From: Ross Zwisler <ross.zwisler@linux.intel.com>
To: Dan Williams <dan.j.williams@intel.com>
Cc: Dave Chinner <david@fromorbit.com>, Jens Axboe <axboe@fb.com>,
Jan Kara <jack@suse.cz>,
"linux-nvdimm@lists.01.org" <linux-nvdimm@lists.01.org>,
"linux-kernel@vger.kernel.org" <linux-kernel@vger.kernel.org>,
Jeff Moyer <jmoyer@redhat.com>, Jan Kara <jack@suse.com>,
Ross Zwisler <ross.zwisler@linux.intel.com>,
Christoph Hellwig <hch@lst.de>
Subject: Re: [PATCH v3 02/15] dax: increase granularity of dax_clear_blocks() operations
Date: Tue, 3 Nov 2015 10:57:57 -0700 [thread overview]
Message-ID: <20151103175757.GA23366@linux.intel.com> (raw)
In-Reply-To: <CAPcyv4iwiTMMWGE63KX_tzrH1_pEpPxzAvRNgpaDEXAOhXU1BA@mail.gmail.com>
On Mon, Nov 02, 2015 at 09:31:11PM -0800, Dan Williams wrote:
> On Mon, Nov 2, 2015 at 8:48 PM, Dave Chinner <david@fromorbit.com> wrote:
> > On Mon, Nov 02, 2015 at 07:27:26PM -0800, Dan Williams wrote:
> >> On Mon, Nov 2, 2015 at 4:51 PM, Dave Chinner <david@fromorbit.com> wrote:
> >> > On Sun, Nov 01, 2015 at 11:29:53PM -0500, Dan Williams wrote:
> >> > The zeroing (and the data, for that matter) doesn't need to be
> >> > committed to persistent store until the allocation is written and
> >> > committed to the journal - that will happen with a REQ_FLUSH|REQ_FUA
> >> > write, so it makes sense to deploy the big hammer and delay the
> >> > blocking CPU cache flushes until the last possible moment in cases
> >> > like this.
> >>
> >> In pmem terms that would be a non-temporal memset plus a delayed
> >> wmb_pmem at REQ_FLUSH time. Better to write around the cache than
> >> loop over the dirty-data issuing flushes after the fact. We'll bump
> >> the priority of the non-temporal memset implementation.
> >
> > Why is it better to do two synchronous physical writes to memory
> > within a couple of microseconds of CPU time rather than writing them
> > through the cache and, in most cases, only doing one physical write
> > to memory in a separate context that expects to wait for a flush
> > to complete?
>
> With a switch to non-temporal writes they wouldn't be synchronous,
> although it's doubtful that the subsequent writes after zeroing would
> also hit the store buffer.
>
> If we had a method to flush by physical-cache-way rather than a
> virtual address then it would indeed be better to save up for one
> final flush, but when we need to resort to looping through all the
> virtual addresses that might have touched it gets expensive.

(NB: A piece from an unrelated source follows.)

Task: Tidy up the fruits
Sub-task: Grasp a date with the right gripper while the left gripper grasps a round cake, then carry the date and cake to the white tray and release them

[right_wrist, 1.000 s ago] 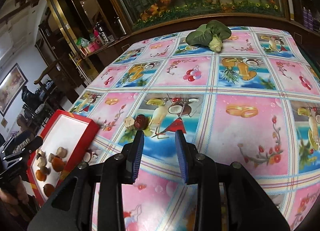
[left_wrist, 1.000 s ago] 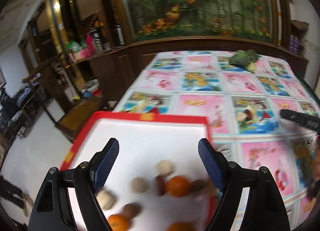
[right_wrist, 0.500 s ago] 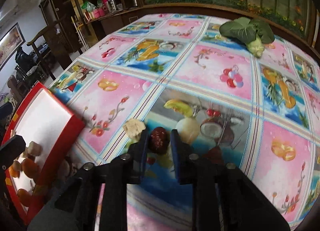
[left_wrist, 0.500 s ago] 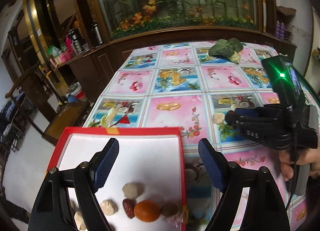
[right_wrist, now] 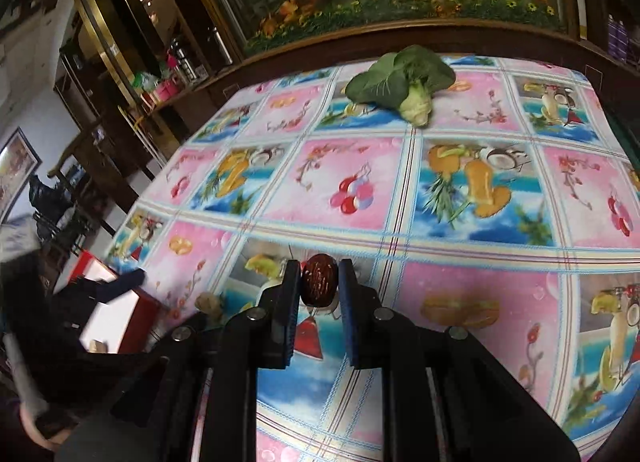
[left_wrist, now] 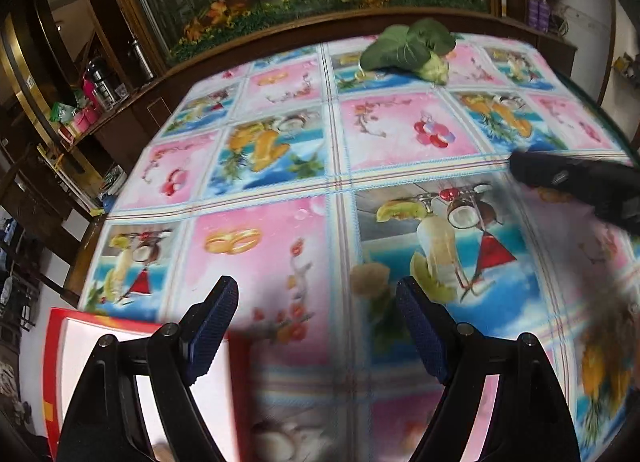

I agree with the idea that we should avoid the "big hammer" flushing in
response to REQ_FLUSH. Here are the steps that are needed to make sure that
something is durable on media with PMEM/DAX:
1) Write, either with non-temporal stores or with stores that use the
processor cache
2) If you wrote using the processor cache, flush or write back the processor
cache
3) wmb_pmem(), synchronizing all non-temporal writes and flushes durably to
media.
PMEM does all I/O using 1 and 3 with non-temporal stores, and mmaps that go to
userspace can used cached writes, so on fsync/msync we do a bunch of flushes
for step 2. In either case I think we should have the PMEM driver just do
step 3, the wmb_pmem(), in response to REQ_FLUSH. This allows the zeroing
code to just do non-temporal writes of zeros, the DAX fsync/msync code to just
do flushes (which is what my patch set already does), and just leave the
wmb_pmem() to the PMEM driver at REQ_FLUSH time.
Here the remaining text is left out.